## TASK GOAL
If pictures appear in the lines below, skip them and copy exactly the lines from the one containing "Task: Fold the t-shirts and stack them" through the one containing "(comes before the", and nothing else.

[Dataset records]
====
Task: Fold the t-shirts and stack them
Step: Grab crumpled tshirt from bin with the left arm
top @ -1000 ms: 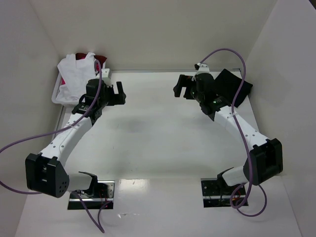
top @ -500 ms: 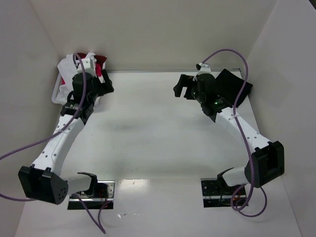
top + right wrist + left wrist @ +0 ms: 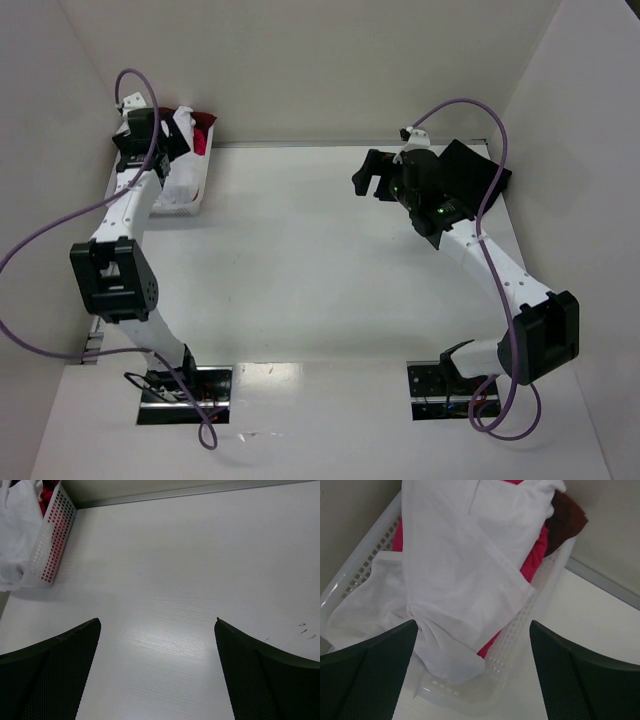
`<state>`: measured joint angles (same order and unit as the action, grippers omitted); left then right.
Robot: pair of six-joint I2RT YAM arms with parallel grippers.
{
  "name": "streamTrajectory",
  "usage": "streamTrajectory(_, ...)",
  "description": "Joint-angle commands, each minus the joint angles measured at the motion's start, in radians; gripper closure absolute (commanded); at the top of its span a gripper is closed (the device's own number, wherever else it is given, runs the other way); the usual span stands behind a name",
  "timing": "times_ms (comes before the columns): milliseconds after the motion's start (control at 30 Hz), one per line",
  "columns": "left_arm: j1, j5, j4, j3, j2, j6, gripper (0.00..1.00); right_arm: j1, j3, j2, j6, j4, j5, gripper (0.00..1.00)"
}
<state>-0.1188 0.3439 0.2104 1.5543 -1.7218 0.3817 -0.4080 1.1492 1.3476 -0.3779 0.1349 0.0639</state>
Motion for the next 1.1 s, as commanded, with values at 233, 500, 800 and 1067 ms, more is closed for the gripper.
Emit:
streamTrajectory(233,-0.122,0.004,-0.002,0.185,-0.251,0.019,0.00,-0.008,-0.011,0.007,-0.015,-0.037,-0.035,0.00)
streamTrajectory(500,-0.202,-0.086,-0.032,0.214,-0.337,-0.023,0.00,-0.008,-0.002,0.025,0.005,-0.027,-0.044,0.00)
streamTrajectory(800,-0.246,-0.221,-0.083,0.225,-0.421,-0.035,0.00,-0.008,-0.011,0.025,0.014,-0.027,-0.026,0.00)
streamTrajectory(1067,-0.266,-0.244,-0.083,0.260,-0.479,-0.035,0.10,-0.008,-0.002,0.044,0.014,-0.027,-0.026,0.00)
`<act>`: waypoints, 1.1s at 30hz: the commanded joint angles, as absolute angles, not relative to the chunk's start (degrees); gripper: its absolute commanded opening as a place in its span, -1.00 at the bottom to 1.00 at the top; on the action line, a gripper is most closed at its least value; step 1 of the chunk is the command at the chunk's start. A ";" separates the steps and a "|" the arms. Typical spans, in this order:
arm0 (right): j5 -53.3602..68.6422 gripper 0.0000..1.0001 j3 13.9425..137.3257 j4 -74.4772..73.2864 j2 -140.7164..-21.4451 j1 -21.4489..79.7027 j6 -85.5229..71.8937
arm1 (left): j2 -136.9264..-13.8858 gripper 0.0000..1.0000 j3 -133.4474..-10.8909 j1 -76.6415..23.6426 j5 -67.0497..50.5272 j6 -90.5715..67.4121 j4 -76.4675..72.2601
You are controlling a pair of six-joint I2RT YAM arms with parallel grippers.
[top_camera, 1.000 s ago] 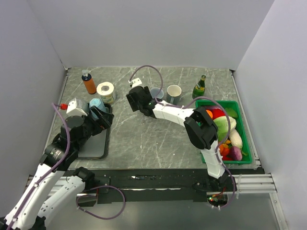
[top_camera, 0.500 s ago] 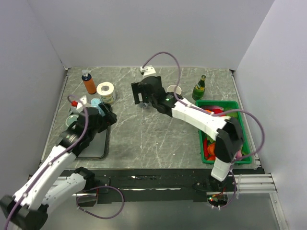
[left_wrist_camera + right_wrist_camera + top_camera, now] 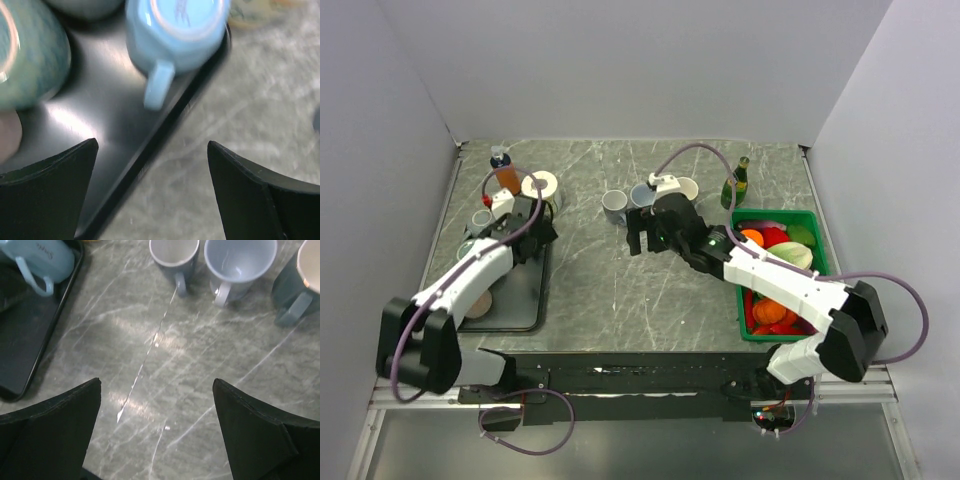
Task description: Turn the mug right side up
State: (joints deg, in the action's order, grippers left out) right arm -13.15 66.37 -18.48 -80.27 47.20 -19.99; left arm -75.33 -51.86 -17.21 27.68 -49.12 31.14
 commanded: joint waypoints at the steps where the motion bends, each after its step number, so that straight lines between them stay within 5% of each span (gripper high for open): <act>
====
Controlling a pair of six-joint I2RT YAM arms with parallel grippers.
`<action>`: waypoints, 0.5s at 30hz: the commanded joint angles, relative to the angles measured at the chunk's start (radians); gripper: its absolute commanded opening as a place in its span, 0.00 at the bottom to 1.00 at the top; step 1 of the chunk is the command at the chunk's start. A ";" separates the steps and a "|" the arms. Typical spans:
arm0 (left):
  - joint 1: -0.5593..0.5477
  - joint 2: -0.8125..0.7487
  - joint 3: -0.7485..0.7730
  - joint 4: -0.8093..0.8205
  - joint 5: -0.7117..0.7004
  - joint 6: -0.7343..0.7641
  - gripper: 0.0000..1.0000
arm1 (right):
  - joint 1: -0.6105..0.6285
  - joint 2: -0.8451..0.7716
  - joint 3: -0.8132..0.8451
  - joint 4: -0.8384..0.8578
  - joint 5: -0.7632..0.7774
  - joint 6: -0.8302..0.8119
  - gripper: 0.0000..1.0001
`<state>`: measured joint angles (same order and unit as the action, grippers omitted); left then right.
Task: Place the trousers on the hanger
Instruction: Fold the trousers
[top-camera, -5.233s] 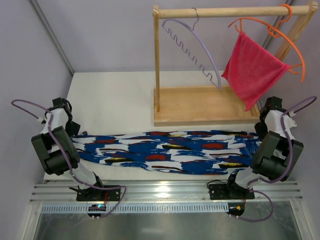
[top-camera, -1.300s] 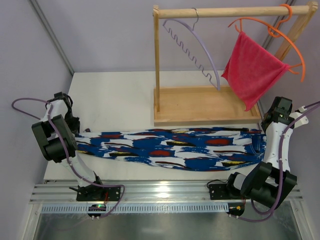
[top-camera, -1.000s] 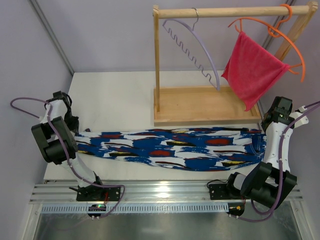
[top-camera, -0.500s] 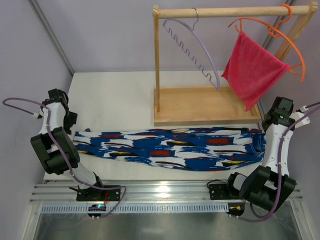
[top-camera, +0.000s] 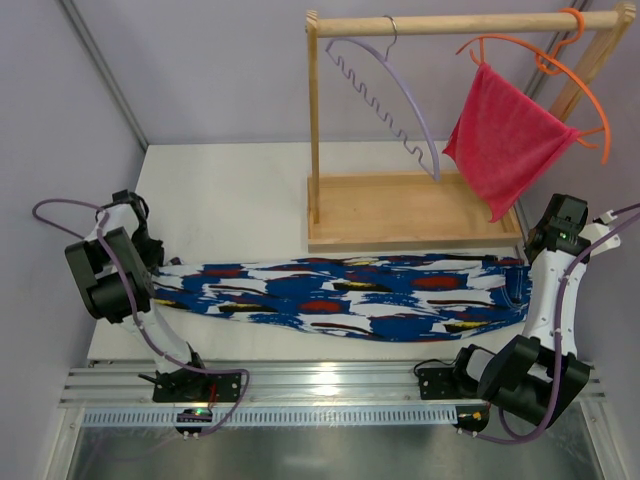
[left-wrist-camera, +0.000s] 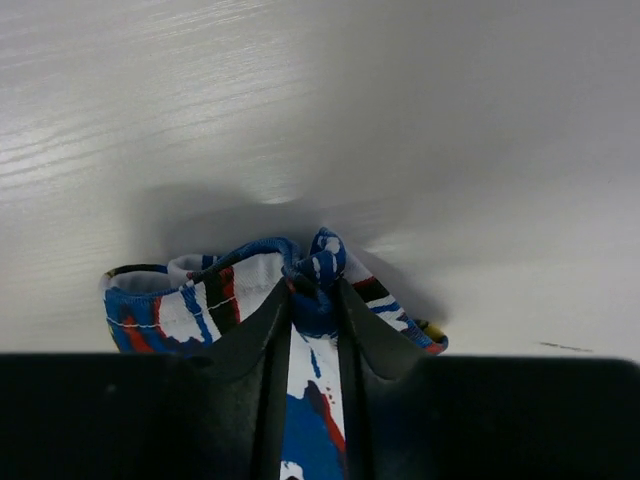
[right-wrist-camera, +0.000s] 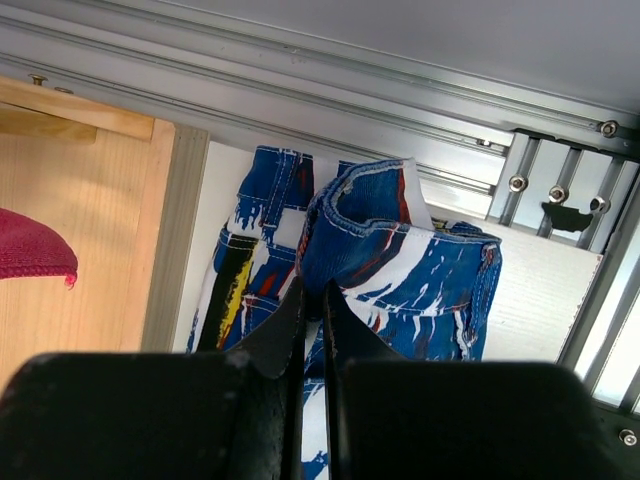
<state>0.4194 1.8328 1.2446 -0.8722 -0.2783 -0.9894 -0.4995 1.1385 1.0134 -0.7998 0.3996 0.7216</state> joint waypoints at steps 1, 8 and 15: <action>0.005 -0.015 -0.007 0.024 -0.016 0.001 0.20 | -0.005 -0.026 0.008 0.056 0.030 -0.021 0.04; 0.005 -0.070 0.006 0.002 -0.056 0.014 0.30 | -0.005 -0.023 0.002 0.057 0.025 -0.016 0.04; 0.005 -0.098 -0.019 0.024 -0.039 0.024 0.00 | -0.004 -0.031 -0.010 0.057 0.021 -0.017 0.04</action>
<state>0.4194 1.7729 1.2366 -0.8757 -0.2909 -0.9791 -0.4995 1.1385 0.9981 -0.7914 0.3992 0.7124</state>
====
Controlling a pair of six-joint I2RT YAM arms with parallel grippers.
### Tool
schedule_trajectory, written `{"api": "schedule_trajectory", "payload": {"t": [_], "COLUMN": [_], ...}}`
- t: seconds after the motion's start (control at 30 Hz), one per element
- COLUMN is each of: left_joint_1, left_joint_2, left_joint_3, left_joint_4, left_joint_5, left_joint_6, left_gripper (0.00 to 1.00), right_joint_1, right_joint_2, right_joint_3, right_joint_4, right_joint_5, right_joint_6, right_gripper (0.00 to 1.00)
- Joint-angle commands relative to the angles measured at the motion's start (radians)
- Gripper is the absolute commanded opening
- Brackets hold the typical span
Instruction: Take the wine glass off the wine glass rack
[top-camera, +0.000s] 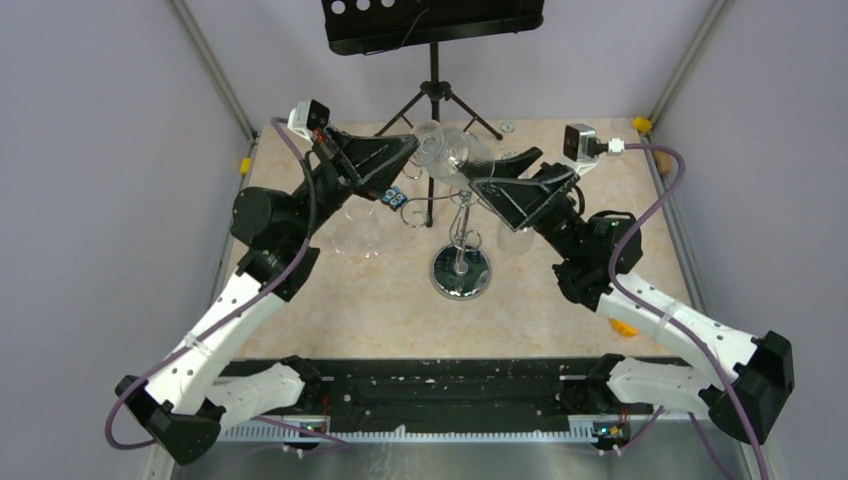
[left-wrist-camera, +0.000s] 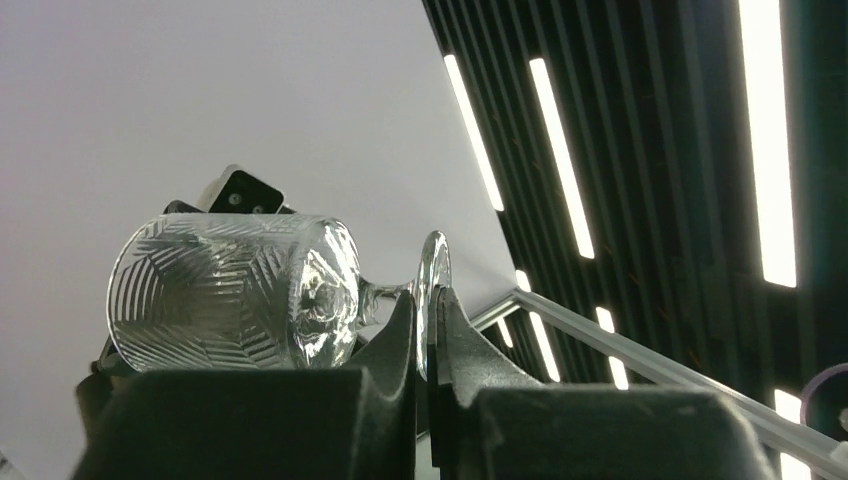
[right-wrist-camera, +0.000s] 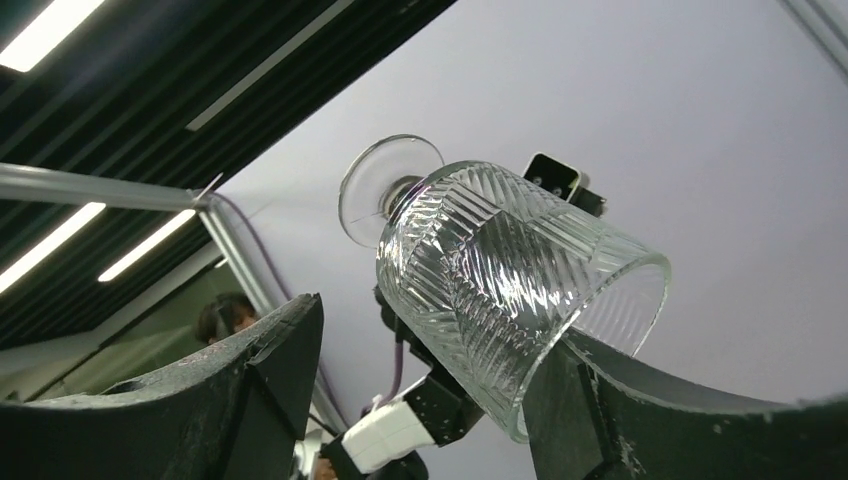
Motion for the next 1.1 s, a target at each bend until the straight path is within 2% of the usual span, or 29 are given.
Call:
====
## ANSWER TO THE EXERCISE
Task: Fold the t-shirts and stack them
Step: Grab crumpled tshirt from bin with the left arm
top @ -1000 ms: 
top @ -500 ms: 
top + right wrist + left wrist @ +0 ms: 
`<state>`: measured joint angles (same order and unit as the action, grippers omitted); left then right.
Robot: pair of six-joint I2RT YAM arms with parallel grippers.
{
  "name": "streamTrajectory",
  "usage": "streamTrajectory(_, ...)",
  "description": "Joint-angle commands, each minus the joint angles measured at the motion's start, in radians; gripper closure absolute (commanded); at the top of its span a gripper is closed (the device's own number, wherever else it is given, runs the other way); the usual span stands behind a name",
  "timing": "times_ms (comes before the columns): milliseconds after the motion's start (control at 30 Hz), one per line",

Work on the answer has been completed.